Existing methods are diverse and can roughly be divided into two classes, namely *off-line* methods, aimed at obtaining solutions (or approximations thereof), and *on-line methods*, aimed at *learning* solutions in *real-time.*
In the context of optimal control, the latter include iterative learning control and reinforcement learning.
The objective of this workshop is to present recent results related to both *off-line* and *on-line* methods for solving optimal control problems and differential games.

Anyone who is interested in recent developments concerning constructive design strategies to tackle dynamic optimisation problems, including optimal control and differential games, in the presence of nonlinear dynamic constraints.

- An Introduction to Dynamic Optimisation Problems

(Imperial College London)**Alessandro Astolfi** - Off-Line Solutions of Dynamic Optimisation Problems via Immersion and Algebraic Conditions

(Imperial College London)**Thulasi Mylvaganam** - Multi-Agent Collision Avoidance: A Case Study

(Imperial College London)**Thulasi Mylvaganam** - A Fixed-Point Characterization of Optimal Control Laws

(University of Rome, Tor Vergata)**Mario Sassano** - A Finite-Dimensional Characterisation of Optimal Control Laws

(University of Rome, Tor Vergata)**Mario Sassano** - Model-Based Reinforcement Learning for Nonlinear Systems via Controlled Hamiltonian Dynamics

(University of Rome, Tor Vergata)**Mario Sassano**

Daisuke Tsubakino (Nagoya University)

Contrary to tremendous development of the model-based approaches to controller design, the most widely used feedback controllers in industry are PID controllers.
One of advantages of PID controllers is that parameters in a controller can be tuned without knowledge of a mathematical model of the systems to be controlled.
Nevertheless, there seems to be a consensus among control engineers, independent from their interests, that controllers designed based on the information about models usually perform better than PID controllers.
Even if there is uncertainty in a model, some tools in the robust control theory provide model-based controllers that have robustness against the uncertainty.

On the other hand, due to the recent development of control or measurement devices, industrial systems involve highly-developed and complex components.
In those components, nonlinearity often plays an essential role and it can not be ignored.
Furthermore, as the use of such components increases, improvement of control performance of conventional devices are also required.
Then, paying attention to neglected parts of conventional devices, typically nonlinearity, is a natural and reasonable option to improve the control performance.
However, the more we focus on accuracy of a mathematical model, the more the resulting model becomes complicated.
Hence, it is important to understand essential parts of nonlinearity inherent in systems to be controlled and choose a suitable model in accordance with given purposes.
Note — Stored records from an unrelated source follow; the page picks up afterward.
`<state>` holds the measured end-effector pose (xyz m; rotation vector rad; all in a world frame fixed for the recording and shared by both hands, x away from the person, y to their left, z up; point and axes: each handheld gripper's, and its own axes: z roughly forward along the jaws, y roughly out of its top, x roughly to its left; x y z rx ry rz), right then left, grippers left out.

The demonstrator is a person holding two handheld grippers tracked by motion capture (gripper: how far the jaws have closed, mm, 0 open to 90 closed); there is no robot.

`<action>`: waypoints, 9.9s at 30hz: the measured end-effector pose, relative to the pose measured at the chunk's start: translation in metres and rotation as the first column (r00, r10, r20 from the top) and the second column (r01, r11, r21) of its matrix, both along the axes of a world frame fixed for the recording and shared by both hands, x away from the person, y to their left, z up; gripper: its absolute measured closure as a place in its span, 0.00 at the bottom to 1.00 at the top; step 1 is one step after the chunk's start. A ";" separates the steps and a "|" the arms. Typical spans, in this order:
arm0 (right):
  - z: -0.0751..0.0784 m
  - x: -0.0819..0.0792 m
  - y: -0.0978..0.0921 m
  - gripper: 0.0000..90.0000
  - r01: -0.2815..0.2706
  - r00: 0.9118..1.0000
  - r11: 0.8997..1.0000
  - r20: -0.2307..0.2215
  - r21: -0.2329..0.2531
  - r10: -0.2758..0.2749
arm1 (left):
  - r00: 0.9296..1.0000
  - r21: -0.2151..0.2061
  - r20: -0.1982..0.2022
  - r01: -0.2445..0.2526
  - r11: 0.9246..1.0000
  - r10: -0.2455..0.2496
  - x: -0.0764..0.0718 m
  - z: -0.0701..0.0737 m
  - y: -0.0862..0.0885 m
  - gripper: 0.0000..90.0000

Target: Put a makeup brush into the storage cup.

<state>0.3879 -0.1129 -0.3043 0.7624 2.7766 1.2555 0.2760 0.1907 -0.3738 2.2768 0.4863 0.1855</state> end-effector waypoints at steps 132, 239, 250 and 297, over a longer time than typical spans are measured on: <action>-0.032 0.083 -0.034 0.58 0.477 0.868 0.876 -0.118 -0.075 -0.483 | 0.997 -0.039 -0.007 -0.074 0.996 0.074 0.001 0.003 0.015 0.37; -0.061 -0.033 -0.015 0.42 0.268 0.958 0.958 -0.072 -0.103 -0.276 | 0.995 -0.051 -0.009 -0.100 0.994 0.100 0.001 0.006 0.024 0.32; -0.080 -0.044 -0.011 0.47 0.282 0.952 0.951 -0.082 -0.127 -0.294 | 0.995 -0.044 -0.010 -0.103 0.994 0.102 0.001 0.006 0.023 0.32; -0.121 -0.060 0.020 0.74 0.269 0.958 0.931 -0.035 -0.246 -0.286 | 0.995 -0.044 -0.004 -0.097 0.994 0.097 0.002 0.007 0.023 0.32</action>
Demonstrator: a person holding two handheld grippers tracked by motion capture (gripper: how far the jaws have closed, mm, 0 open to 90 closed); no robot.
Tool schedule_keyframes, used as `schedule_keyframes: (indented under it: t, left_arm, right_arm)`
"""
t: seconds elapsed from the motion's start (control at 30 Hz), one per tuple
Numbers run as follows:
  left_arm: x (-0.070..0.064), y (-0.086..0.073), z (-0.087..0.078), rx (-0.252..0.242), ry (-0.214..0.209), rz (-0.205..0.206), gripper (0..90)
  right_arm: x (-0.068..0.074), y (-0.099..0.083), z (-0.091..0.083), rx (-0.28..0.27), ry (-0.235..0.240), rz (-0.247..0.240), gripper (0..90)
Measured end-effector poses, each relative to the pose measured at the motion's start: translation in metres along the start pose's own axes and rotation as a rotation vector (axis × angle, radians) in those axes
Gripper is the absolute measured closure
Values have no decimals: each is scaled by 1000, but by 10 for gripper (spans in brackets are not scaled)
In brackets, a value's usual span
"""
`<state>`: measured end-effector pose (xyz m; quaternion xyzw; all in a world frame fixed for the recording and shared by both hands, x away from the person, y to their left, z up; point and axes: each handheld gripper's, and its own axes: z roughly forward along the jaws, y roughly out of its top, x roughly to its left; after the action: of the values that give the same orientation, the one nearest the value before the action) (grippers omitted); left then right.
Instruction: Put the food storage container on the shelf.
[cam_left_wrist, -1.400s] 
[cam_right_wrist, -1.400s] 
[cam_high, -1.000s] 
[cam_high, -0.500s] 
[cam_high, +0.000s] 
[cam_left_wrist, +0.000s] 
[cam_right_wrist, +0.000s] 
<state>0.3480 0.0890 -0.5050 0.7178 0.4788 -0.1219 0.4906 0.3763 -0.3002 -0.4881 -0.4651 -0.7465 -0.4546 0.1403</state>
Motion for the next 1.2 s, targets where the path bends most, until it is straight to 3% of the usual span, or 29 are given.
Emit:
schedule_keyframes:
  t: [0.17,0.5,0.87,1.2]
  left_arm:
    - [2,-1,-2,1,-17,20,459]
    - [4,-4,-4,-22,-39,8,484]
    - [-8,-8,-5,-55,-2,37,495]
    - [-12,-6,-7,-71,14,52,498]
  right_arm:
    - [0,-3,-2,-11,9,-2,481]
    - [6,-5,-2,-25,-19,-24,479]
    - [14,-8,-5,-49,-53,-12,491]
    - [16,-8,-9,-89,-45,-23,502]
The objective of this tutorial workshop is to provide audience with an opportunity to learn nonlinear modeling of several practically important systems and associated controller design.
We choose four systems that seem to be appealing to persons in industry. The first topic is hydraulic machinery.
Hydraulic systems are undoubtedly necessary components especially for heavy machinery. The next topic is a battery.
In view of the recent increase in interests in electric vehicles and airplanes, management and control of batteries are necessary technologies.
The third topic deals with biomolecular systems. Synthetic biology is a multidisciplinary research area and developing rapidly.
It is definitely valuable for control engineers to understand how control engineering can contribute to development of synthetic biology.
The last one is fluid flow. Fluid flow is a ubiquitous but complex phenomenon.
Hence, feedback control of fluid flows is a practically important issue.

This workshop is mainly intended for persons in industry who are interested in nonlinear modeling and control. Other potential audiences are persons working on nonlinear control theory and seeking systems to which their theories are applicable.

- Modeling and Identification of Hydraulic Cylinder Dynamics
(Shinshu University)**Satoru Sakai** - Control, State Estimation, and Model Identification of Batteries
(Mitsubishi Electric Corporation)**Toshihiro Wada** - Theory-Based Design and Control of Biomolecular Systems
(Keio University)**Yutaka Hori** - Approximate Modeling and Controller Design for Fluid Flows
(Nagoya University)**Daisuke Tsubakino**

Yoshihiko Susuki (Osaka Prefecture University), Alexandre Mauroy (University of Namur), Igor Mezic (University of California, Santa Barbara)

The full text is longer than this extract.